[ABOUT THIS EXERCISE] Set down all of the records exactly, leaving none out.

[GIVEN DATA]
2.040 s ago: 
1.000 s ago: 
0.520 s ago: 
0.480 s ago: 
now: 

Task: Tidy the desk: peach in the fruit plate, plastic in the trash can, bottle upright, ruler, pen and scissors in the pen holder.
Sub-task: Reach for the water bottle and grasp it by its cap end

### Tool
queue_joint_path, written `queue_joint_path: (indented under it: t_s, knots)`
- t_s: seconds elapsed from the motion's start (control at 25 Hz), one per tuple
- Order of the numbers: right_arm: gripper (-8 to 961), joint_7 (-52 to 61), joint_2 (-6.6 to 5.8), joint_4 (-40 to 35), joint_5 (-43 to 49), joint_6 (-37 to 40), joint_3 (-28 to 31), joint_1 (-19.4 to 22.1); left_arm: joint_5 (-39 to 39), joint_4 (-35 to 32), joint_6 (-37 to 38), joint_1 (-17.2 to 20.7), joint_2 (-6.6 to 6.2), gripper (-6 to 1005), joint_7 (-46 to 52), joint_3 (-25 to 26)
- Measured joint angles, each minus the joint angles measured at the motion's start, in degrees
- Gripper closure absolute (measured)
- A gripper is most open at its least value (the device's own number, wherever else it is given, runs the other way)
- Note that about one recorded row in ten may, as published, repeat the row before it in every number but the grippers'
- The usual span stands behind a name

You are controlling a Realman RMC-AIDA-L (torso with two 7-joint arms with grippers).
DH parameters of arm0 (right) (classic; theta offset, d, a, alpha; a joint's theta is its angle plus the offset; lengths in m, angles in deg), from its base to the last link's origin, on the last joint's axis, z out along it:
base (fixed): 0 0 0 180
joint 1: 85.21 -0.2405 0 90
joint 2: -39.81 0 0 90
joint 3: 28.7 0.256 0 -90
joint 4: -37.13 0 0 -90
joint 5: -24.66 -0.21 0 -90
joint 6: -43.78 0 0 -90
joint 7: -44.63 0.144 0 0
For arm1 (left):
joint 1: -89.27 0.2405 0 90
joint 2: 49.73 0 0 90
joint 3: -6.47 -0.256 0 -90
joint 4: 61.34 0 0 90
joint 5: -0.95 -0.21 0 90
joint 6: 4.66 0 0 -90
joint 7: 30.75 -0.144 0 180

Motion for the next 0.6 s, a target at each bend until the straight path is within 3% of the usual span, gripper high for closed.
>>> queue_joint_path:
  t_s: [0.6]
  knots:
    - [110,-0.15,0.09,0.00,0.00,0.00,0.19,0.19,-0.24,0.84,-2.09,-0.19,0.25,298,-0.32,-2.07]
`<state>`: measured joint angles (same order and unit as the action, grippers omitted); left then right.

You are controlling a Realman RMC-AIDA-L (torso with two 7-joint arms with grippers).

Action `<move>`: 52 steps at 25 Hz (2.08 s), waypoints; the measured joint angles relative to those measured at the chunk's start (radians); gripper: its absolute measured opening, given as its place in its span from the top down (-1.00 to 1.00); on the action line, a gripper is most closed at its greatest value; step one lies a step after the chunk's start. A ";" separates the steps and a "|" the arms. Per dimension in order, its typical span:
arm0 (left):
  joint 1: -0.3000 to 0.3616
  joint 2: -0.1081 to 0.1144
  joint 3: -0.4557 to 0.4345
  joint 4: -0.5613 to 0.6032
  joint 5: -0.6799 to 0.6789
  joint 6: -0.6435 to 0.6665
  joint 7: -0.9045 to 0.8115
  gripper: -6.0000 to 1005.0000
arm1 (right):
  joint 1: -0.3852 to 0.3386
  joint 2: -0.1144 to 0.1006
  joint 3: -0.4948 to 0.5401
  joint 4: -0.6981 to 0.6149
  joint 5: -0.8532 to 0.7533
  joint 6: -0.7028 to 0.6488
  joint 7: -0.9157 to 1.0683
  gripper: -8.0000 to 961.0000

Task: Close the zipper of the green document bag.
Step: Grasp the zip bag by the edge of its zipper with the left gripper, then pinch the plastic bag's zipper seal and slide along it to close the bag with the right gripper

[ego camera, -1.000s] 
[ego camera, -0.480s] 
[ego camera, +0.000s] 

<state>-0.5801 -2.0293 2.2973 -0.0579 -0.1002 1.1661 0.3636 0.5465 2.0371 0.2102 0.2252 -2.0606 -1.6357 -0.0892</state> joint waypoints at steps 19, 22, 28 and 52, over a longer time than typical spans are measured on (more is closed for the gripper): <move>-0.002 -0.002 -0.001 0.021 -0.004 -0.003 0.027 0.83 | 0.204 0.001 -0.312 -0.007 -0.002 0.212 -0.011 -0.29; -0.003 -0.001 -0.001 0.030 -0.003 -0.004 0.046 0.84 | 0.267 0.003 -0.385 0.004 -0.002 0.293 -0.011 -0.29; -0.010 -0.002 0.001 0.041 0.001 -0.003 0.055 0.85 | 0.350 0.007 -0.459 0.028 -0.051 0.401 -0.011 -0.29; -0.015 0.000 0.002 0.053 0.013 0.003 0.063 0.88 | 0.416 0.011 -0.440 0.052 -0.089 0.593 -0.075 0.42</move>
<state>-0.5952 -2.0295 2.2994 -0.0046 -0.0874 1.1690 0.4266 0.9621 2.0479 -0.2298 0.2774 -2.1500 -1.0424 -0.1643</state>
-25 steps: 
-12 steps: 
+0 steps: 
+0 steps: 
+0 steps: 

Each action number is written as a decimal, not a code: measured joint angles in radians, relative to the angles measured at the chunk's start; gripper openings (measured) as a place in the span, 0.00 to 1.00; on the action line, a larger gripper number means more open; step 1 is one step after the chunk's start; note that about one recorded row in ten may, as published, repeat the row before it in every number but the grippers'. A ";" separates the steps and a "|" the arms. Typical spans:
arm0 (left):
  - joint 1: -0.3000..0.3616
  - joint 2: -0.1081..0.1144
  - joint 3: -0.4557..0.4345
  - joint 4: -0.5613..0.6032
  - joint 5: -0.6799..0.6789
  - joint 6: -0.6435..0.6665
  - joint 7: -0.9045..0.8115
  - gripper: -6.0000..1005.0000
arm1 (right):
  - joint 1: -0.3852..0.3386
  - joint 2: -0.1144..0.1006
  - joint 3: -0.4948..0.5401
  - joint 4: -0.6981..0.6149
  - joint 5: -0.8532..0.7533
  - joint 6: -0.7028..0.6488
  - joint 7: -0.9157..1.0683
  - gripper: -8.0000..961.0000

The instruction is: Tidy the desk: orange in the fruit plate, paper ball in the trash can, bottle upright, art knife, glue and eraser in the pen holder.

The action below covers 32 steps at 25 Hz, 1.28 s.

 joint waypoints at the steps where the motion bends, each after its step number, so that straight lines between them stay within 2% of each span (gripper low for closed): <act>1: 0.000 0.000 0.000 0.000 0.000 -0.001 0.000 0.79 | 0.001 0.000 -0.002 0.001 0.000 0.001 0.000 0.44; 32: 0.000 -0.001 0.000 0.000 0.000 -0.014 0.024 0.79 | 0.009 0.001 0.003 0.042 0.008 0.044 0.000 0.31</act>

[OUTPUT OF THE TASK]
2.040 s ago: 
1.000 s ago: 
0.520 s ago: 
0.480 s ago: 
now: 

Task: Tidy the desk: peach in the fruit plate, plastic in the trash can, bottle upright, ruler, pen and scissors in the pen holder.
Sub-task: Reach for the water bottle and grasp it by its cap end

### Tool
queue_joint_path, written `queue_joint_path: (indented under it: t_s, knots)`
- t_s: seconds elapsed from the motion's start (control at 25 Hz), one per tuple
- Order of the numbers: right_arm: gripper (-8 to 961), joint_7 (-52 to 61), joint_2 (-6.6 to 5.8), joint_4 (-40 to 35), joint_5 (-43 to 49), joint_6 (-37 to 40), joint_3 (-28 to 31), joint_1 (-19.4 to 22.1); left_arm: joint_5 (-39 to 39), joint_4 (-35 to 32), joint_6 (-37 to 38), joint_1 (-17.2 to 20.7), joint_2 (-6.6 to 6.2), gripper (-6 to 1005), joint_7 (-46 to 52), joint_3 (-25 to 26)
- Measured joint angles, each minus the joint angles measured at the motion's start, in degrees
- Gripper closure absolute (measured)
- A gripper is most open at its least value (the device's own number, wherever else it is given, runs the other way)
- Note that about one recorded row in ten may, as published, repeat the row before it in every number but the grippers'
- The usual span stands behind a name

You are controlling a Realman RMC-AIDA-L (torso with two 7-joint arms with grippers).
DH parameters of arm0 (right) (classic; theta offset, d, a, alpha; a joint's theta is its angle plus the offset; lengths in m, angles in deg), from its base to the last link's origin, on the last joint's axis, z out along it:
base (fixed): 0 0 0 180
joint 1: 85.21 -0.2405 0 90
joint 2: -39.81 0 0 90
joint 3: 28.7 0.256 0 -90
joint 4: -37.13 0 0 -90
joint 5: -24.66 -0.21 0 -90
joint 6: -43.78 0 0 -90
joint 7: -44.63 0.144 0 0
For arm1 (left):
joint 1: -89.27 0.2405 0 90
joint 2: 49.73 0 0 90
joint 3: -6.47 -0.256 0 -90
joint 4: 61.34 0 0 90
joint 5: -0.95 -0.21 0 90
joint 6: 4.66 0 0 -90
joint 7: 30.75 -0.144 0 180

Motion for the next 0.6 s, a target at each bend until the straight path is within 3% of the usual span, gripper high for closed.
>>> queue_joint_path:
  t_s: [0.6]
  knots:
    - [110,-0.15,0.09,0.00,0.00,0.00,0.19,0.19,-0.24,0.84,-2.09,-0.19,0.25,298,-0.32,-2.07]
`<state>`: measured joint angles (same order and unit as the action, grippers omitted); left then right.

You are controlling a Realman RMC-AIDA-L (torso with two 7-joint arms with grippers).

Action `<move>`: 52 steps at 25 Hz (2.08 s), waypoints; the measured joint angles relative to those measured at the chunk's start (radians); gripper: its absolute measured opening, given as its place in its span from the top down (-1.00 to 1.00); on the action line, a gripper is most closed at its greatest value; step one lies a step after the chunk's start. A ";" separates the steps and a "|" the arms. Per dimension in order, its typical span:
arm0 (left):
  joint 1: -0.3000 to 0.3616
  joint 2: -0.1081 to 0.1144
  joint 3: -0.4557 to 0.4345
  joint 4: -0.5613 to 0.6032
  joint 5: -0.6799 to 0.6789
  joint 6: -0.6435 to 0.6665
  joint 7: -0.9045 to 0.8115
  gripper: -6.0000 to 1005.0000
arm1 (right):
  joint 1: -0.3852 to 0.3386
  joint 2: -0.1144 to 0.1006
  joint 3: -0.4948 to 0.5401
  joint 4: -0.6981 to 0.6149
  joint 5: -0.8532 to 0.7533
  joint 6: -0.7028 to 0.6488
  joint 7: -0.9157 to 1.0683
  gripper: -8.0000 to 961.0000

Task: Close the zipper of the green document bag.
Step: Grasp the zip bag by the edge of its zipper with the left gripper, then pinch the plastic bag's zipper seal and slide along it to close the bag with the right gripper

[ego camera, -1.000s] 
[ego camera, -0.480s] 
[ego camera, +0.000s] 

<state>-0.5801 -2.0293 2.2973 -0.0579 -0.1002 1.1661 0.3636 0.5465 2.0371 0.2102 0.2252 -2.0606 -1.6357 -0.0892</state> joint waypoints at steps 19, 22, 28 and 52, over a longer time than typical spans are measured on (more is closed for the gripper): <move>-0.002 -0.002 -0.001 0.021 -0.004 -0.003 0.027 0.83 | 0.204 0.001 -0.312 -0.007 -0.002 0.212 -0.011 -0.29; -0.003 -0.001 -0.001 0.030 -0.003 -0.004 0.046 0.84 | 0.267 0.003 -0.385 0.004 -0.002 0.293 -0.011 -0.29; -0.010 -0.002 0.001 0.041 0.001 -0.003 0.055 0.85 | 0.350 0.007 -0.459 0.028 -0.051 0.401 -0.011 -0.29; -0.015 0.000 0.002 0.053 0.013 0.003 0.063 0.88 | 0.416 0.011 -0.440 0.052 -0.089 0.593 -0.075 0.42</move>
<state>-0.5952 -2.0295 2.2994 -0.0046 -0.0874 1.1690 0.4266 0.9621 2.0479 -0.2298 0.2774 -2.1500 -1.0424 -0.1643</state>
-25 steps: 
-12 steps: 
+0 steps: 
+0 steps: 
+0 steps: 

Each action number is written as a decimal, not a code: measured joint angles in radians, relative to the angles measured at the chunk's start; gripper openings (measured) as a place in the span, 0.00 to 1.00; on the action line, a larger gripper number means more open; step 1 is one step after the chunk's start; note that about one recorded row in ten may, as published, repeat the row before it in every number but the grippers'. A ";" separates the steps and a "|" the arms. Typical spans:
arm0 (left):
  - joint 1: -0.3000..0.3616
  - joint 2: -0.1081..0.1144
  - joint 3: -0.4557..0.4345
  - joint 4: -0.5613..0.6032
  - joint 5: -0.6799..0.6789
  - joint 6: -0.6435..0.6665
  - joint 7: -0.9045..0.8115
  - gripper: -6.0000..1005.0000
arm1 (right):
  - joint 1: -0.3852..0.3386
  - joint 2: -0.1144..0.1006
  - joint 3: -0.4948..0.5401
  - joint 4: -0.6981..0.6149
  - joint 5: -0.8532..0.7533
  - joint 6: -0.7028..0.6488
  - joint 7: -0.9157..1.0683
  - gripper: -8.0000..961.0000

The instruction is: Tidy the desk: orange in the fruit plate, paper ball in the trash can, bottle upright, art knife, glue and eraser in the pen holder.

The action below covers 32 steps at 25 Hz, 1.28 s.

 joint waypoints at the steps where the motion bends, each after its step number, so that straight lines between them stay within 2% of each span (gripper low for closed): <act>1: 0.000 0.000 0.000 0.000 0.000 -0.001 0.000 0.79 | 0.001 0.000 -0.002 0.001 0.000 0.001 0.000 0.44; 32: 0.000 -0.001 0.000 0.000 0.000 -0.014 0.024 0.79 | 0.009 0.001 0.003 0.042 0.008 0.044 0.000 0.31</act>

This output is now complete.